Es la edad, lo sé. Tiene que serlo.
No puede haber otra razón para
que el escepticismo hay echado raices en mis percepciones, una a una, hasta
colocarlas desordenadamente en un montón de dudas e incógnitas
permanentes. Si antes abría los ojos con sorpresa y admiración ante
determinadas personas, ahora esos mismos ojos van acompañados de unas
arrugas que ocultan en sus pliegues la experiencia que dan las miserias
propias y ajenas, y la convicción de que toda sinceridad tiene matices y
toda honestidad, sus excepciones.
Ahora admiro a los que se hacen querer sin mostrarlo.
A los que son
excepcionales porque no pueden contarlo. Lo gritan a los cuatro vientos,
incluso lo demuestran, pero sin ningún altavoz sonoro... son gritos silenciosos. Trabajan horas y
besan al regresar, cuando los labios están ya cansados de tanto hablar.

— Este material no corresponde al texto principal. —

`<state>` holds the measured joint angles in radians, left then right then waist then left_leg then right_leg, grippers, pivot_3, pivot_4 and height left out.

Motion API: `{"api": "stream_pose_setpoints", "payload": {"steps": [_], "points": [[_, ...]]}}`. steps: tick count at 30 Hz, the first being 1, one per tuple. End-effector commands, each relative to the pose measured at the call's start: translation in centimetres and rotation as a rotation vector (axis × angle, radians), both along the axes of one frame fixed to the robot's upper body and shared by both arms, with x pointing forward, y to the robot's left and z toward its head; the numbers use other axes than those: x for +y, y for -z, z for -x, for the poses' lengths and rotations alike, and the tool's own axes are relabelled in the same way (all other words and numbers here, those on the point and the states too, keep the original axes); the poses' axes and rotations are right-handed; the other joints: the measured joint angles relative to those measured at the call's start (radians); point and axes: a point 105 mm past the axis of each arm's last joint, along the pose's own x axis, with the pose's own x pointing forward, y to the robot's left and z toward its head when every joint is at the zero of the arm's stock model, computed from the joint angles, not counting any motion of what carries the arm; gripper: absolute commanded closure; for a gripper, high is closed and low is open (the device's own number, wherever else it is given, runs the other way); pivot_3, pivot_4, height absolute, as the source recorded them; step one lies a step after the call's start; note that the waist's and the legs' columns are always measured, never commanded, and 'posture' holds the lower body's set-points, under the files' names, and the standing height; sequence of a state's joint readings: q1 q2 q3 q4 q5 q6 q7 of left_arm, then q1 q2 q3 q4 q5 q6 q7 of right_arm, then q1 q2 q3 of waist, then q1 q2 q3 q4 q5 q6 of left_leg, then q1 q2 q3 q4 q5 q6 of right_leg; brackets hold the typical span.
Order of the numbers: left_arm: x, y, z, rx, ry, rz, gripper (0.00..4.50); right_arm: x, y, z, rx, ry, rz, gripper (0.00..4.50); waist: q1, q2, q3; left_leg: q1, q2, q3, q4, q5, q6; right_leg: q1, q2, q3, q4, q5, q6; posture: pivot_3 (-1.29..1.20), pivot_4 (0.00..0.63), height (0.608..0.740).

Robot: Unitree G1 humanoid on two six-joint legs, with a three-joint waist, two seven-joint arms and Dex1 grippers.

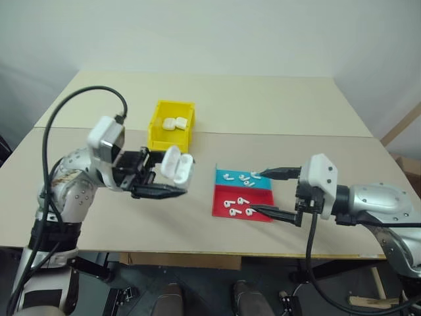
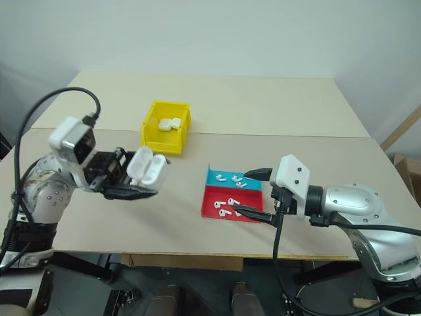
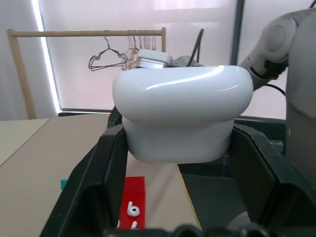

Se duermen de agotamiento en el metro o el autobús y los días se les
escapan ayudando a otros, atendiendo a la familia, cuidando a los niños,
enterrando frustraciones y abonando ilusiones. Y aún dicen “gracias,
amiga” y aún encuentran hueco para tomar unas cañas con su gente. Ellos
son los admirables, los que aman sin pensarlo, los que quieren sin querer.
Y, por suerte, hay unos cuantos... y yo conozco a algunos.